Task prompt ::
Scan the material below for the word "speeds", then copy every line in which it appears.

[Source records — start]

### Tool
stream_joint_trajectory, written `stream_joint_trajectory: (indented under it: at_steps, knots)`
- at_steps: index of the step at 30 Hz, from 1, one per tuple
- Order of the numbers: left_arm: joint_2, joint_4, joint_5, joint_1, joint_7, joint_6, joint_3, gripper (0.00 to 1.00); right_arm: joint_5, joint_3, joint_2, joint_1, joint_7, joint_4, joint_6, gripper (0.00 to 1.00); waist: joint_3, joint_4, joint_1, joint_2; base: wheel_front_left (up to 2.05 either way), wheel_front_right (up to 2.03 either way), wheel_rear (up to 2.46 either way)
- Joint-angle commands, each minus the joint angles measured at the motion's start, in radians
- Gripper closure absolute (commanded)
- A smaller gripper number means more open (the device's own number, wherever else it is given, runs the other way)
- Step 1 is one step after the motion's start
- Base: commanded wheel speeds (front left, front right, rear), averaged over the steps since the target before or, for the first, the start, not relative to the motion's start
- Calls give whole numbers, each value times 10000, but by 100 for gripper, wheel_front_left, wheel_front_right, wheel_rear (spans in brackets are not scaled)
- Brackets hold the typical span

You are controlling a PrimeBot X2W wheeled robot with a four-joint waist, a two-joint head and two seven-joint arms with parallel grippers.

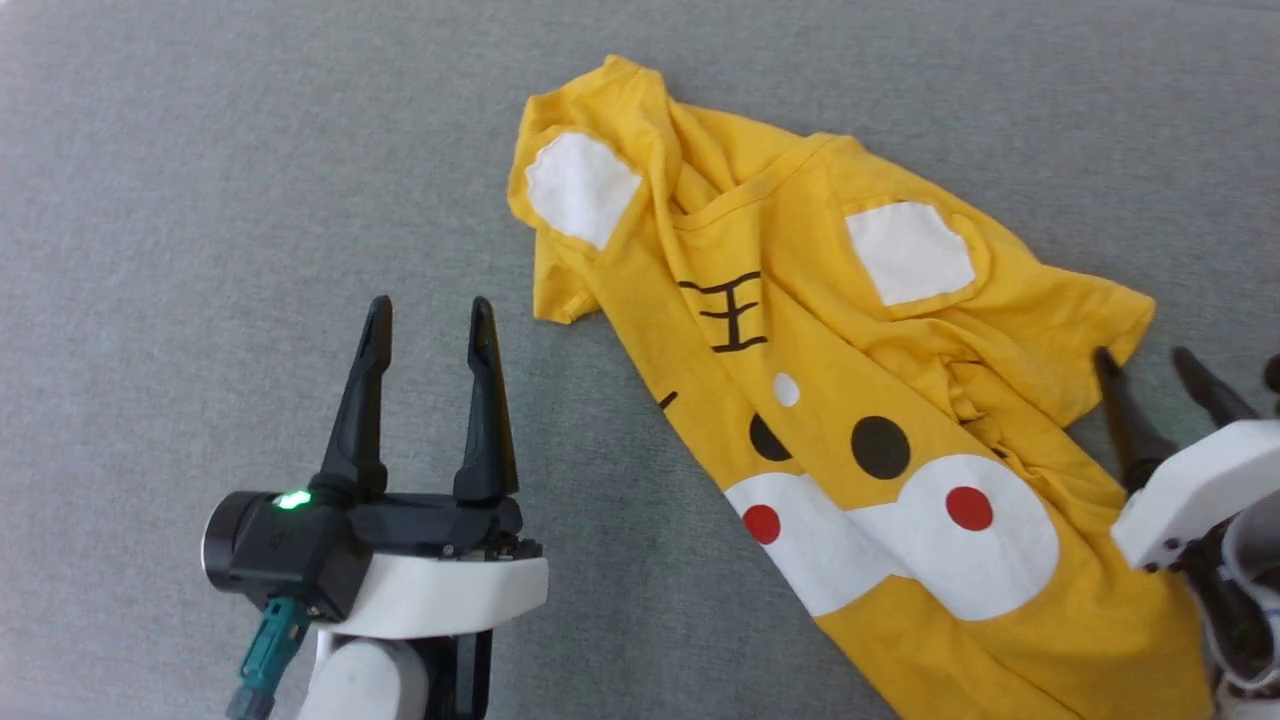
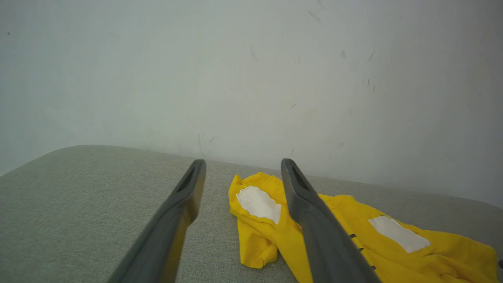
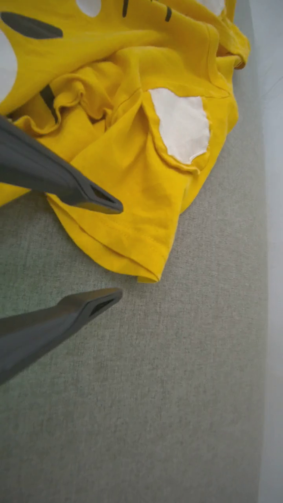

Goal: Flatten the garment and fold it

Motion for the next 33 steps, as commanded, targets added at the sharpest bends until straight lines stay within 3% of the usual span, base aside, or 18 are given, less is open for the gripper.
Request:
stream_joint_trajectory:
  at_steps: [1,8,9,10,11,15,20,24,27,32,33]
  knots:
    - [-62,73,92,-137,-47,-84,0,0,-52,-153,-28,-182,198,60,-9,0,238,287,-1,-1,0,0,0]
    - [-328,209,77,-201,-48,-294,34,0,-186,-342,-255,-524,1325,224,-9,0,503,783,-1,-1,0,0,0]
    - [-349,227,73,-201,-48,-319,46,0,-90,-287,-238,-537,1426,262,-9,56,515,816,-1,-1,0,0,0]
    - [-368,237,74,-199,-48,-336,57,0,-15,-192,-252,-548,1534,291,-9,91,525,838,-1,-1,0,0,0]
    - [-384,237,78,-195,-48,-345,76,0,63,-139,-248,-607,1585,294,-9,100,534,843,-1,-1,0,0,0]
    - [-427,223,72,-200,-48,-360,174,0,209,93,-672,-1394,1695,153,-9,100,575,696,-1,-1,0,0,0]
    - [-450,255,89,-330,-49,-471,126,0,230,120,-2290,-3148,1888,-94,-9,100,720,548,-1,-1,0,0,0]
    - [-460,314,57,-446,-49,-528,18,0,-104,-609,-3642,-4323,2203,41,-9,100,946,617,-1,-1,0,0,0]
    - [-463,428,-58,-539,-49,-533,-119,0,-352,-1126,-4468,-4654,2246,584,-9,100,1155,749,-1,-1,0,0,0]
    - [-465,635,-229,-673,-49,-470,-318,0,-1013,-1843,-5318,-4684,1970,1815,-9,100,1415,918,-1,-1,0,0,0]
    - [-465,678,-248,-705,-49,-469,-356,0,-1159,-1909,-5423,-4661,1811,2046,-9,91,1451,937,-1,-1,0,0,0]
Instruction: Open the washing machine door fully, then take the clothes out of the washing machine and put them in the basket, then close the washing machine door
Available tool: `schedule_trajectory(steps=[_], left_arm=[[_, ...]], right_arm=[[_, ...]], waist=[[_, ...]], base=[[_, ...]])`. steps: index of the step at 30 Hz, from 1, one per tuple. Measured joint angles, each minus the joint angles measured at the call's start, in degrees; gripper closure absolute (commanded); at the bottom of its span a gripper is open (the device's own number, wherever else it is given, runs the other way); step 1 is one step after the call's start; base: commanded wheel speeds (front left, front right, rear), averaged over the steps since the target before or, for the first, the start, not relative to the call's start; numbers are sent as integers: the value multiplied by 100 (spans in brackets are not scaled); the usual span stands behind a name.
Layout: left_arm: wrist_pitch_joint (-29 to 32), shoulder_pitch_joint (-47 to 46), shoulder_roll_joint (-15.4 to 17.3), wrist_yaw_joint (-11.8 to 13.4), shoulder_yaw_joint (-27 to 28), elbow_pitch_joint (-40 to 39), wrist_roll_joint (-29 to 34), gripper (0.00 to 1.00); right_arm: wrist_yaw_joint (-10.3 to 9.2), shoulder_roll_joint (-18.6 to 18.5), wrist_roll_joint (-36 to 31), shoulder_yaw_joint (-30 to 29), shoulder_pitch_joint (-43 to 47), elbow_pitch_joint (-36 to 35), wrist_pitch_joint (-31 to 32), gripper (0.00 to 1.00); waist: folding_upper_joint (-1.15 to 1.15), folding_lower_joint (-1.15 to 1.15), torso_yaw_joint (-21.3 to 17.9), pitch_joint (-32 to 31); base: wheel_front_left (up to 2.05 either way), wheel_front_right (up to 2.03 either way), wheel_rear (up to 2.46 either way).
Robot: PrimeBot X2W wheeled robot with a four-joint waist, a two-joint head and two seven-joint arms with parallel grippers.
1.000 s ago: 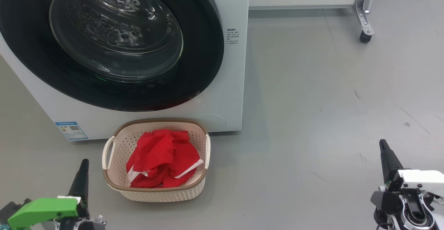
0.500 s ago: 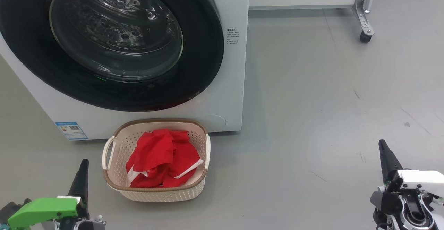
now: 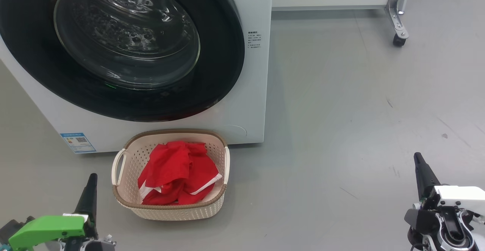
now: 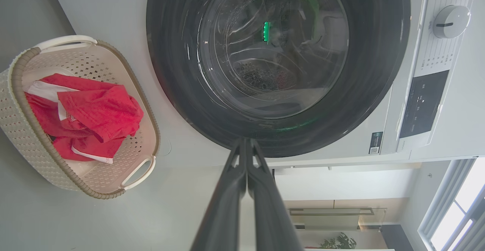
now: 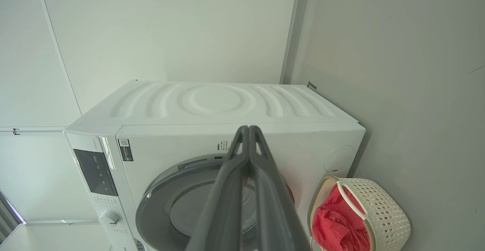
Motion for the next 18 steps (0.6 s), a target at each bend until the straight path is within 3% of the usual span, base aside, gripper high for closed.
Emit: schedule_trajectory(steps=[18], left_arm=[[0, -4, 0, 0, 11, -1, 1, 100]], right_arm=[[0, 2, 0, -5, -2, 14, 0, 100]], waist=[[0, 0, 0, 0]], base=[[0, 0, 0]])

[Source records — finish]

Response ::
- Base: commanded wheel speeds (front left, front right, rear), averaged over the steps since the target before or, for the first, the start, not relative to the motion's start
Available tool: `schedule_trajectory(steps=[_], left_arm=[[_, ...]], right_arm=[[_, ...]], waist=[[_, ...]], base=[[_, ...]])`. steps: index of the step at 30 Hz, from 1, one per tuple. Measured joint angles, each minus the joint angles measured at the call's start, in degrees; gripper closure absolute (commanded); at the bottom of its span a gripper is open (the device's own number, wherever else it is given, runs the other way); step 1 is one step after the call's start; base: commanded wheel speeds (front left, front right, rear), averaged over the steps since the target before or, for the first, the start, not relative to the call's start; numbers are sent as integers: the value multiplied by 100 (spans in brackets are not scaled); the usual span stands behind a name.

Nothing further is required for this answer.